● **Task objective**: Wherever a line in the data below holds "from", copy that line.

[Recorded data Boundary: Start]

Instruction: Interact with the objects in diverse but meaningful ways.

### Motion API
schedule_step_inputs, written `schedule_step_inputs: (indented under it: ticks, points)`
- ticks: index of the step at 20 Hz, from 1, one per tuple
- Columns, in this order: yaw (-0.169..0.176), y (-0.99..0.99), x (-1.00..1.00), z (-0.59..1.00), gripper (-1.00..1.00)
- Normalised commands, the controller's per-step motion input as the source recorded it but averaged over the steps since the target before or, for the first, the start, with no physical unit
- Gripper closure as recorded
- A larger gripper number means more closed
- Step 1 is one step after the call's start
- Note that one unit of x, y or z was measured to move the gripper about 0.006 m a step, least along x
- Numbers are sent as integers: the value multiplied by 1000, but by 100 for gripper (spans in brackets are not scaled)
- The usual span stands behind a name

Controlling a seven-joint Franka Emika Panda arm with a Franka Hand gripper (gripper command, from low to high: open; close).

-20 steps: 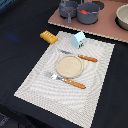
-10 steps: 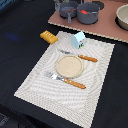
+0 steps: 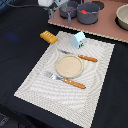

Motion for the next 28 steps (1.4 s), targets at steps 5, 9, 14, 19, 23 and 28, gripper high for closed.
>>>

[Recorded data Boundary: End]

● **Answer section**:
- ticks: index of the step at 20 Hz, from 1, one per tuple
Controlling a seven-joint Franka Emika Panda arm with a Franka Hand gripper (gripper command, from low to high: open; close).

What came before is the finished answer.